One of the coolest factors is EPR creates a powerful disincentive for producers to produce packaging and waste that is hard to recycle. In the present system hard to recycle materials land in municipal waste management system and the public pays for the problem. And as we’ve seen in the past, this is how some materials wind up in shipping containers, dumped in foreign countries.

We’ve become very complacent about recycling and EPR is seen as the way to rethink recycling in a way that begins to support the circular economy. Let’s look again at beverage container recycling: an EPR model that has turned into a $350 million industry in Alberta, employing over 3,100 people.

“We haven’t talked to hardly anybody who thinks … this is a bad idea. It is such a good idea,” said Seidel. “the fact that those who are going to end up paying the bill at the end of the day are some of the strongest advocates really speaks to how good this is.”

How EPR works from the study commissioned by the AUMA, Alberta Municipalities and the Recycling Council of Alberta.

EPR reduces emissions

Making producers responsible for their own waste encourages producers to look at their waste as a resource in itself—something that avoids the cost of disposal and creates value through reuse. It also creates incentives for those producers to make products and packaging that are as efficient to manage as possible.

This approach will provide enormous environmental benefits for Alberta.

“We’re going to recycle 21,000 more tons of packaging and paper products every year,” said Seidel. This, she says, will reduce carbon dioxide emissions in the province by 72,000 tons. “That is the equivalent of pulling 15,000 cars off the road for a year,” she said.

And that’s just with EPR that extends to paper and packaging products. As EPR programs expand to handle a wider range of products, the energy and emissions savings will only increase—as will the economic returns.

Seidel suggests Alberta take a page from British Columbia’s EPR book.

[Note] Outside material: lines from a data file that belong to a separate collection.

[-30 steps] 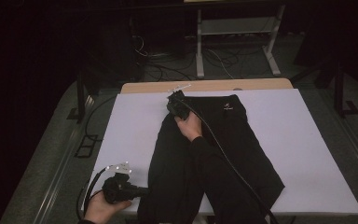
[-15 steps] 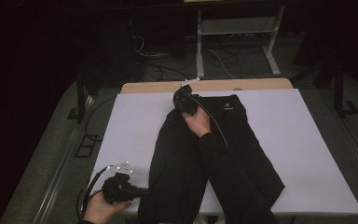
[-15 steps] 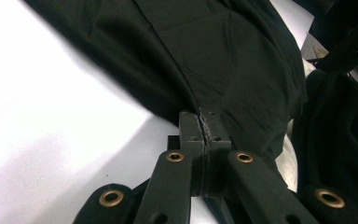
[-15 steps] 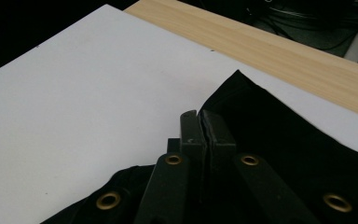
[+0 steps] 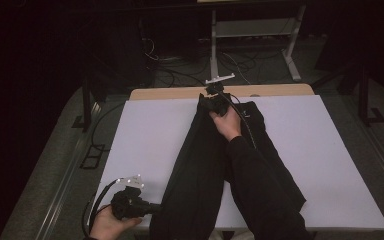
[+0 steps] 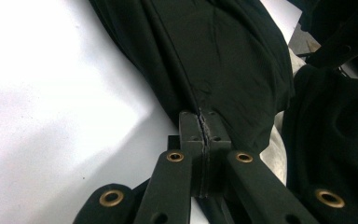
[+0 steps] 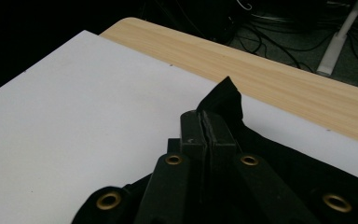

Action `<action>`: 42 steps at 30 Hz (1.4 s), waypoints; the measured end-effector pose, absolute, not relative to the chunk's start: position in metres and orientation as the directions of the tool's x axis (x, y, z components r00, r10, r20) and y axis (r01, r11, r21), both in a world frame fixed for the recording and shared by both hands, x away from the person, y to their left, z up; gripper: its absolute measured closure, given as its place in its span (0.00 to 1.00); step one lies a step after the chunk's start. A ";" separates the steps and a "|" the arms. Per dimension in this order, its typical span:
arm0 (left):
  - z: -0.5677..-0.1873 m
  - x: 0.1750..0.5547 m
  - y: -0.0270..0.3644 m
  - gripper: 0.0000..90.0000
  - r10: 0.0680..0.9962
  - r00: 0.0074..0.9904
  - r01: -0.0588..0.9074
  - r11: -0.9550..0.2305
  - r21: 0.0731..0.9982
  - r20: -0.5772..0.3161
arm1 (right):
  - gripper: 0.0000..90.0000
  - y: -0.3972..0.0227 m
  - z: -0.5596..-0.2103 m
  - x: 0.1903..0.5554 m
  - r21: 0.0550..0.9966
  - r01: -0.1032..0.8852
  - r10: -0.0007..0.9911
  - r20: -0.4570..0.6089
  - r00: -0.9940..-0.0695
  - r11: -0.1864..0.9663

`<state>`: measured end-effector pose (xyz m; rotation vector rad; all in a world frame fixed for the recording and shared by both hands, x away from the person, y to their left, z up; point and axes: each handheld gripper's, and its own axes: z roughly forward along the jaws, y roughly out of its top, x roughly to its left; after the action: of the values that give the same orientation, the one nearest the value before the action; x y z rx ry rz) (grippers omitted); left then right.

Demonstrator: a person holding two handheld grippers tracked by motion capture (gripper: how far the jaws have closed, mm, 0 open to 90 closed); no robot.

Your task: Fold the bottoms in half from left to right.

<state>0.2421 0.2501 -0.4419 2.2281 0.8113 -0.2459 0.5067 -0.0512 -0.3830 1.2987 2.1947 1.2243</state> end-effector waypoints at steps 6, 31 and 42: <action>-0.435 0.241 0.246 0.98 0.461 0.791 0.608 -0.518 0.602 -0.402 | 0.97 -0.066 -0.375 0.508 0.799 0.561 0.836 0.145 -0.529 0.216; -0.415 0.242 0.180 0.99 0.308 0.838 0.545 -0.484 0.685 -0.450 | 0.97 -0.110 -0.365 0.513 0.798 0.563 0.850 0.131 -0.510 0.215; -0.410 0.239 0.155 0.99 0.252 0.850 0.525 -0.468 0.710 -0.462 | 0.97 -0.128 -0.363 0.513 0.796 0.567 0.849 0.139 -0.510 0.210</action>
<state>0.2395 0.1553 -0.4104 2.0763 0.5667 -0.3639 0.5129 -0.1282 -0.3625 1.3258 2.1622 1.2003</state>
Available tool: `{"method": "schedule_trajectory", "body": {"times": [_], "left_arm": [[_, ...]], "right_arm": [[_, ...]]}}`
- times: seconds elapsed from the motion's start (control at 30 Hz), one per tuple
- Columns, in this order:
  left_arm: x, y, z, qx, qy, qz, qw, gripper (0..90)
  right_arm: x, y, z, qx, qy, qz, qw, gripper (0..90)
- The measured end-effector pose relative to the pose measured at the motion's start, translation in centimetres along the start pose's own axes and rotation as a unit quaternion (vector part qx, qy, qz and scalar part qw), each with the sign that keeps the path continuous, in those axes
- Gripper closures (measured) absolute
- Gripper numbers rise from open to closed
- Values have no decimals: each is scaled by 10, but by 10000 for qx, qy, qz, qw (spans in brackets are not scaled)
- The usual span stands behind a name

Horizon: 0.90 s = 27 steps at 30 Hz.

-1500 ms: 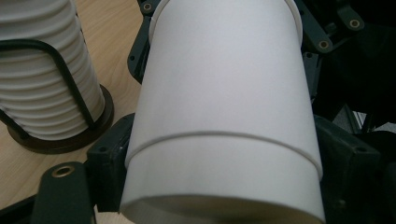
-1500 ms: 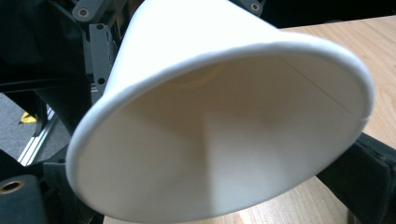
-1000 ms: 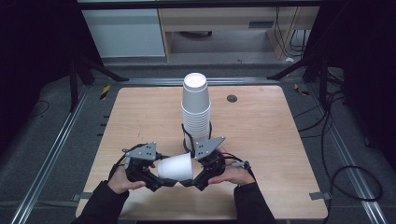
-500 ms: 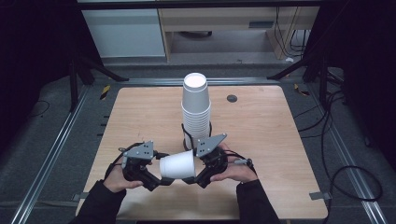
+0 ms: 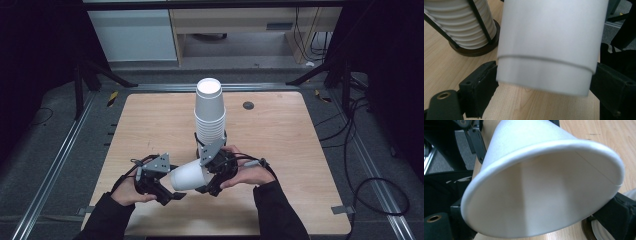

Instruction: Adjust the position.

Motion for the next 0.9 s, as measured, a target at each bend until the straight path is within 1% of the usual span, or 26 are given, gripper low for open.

The province has EPR frameworks governing the management of everything from batteries to used oil, and from unused medication to, most recently, electronic and electrical equipment.

“Continued and increased advocacy is really critical,” says Seidel. In these trying economic and environmental times in Alberta, we need to start implementing solutions—and fast. “We just need to tell our leaders that this is not just a good idea, but it’s a necessary idea.”

The Eunomia report “Extended Producer Responsibility for Residential Packaging and Paper Products” is a third-party report executed on behalf of the Alberta Urban Municipalities Association, the Cities of Edmonton and Calgary, and the Canadian Stewardship Services Alliance. It was published December 6, 2019.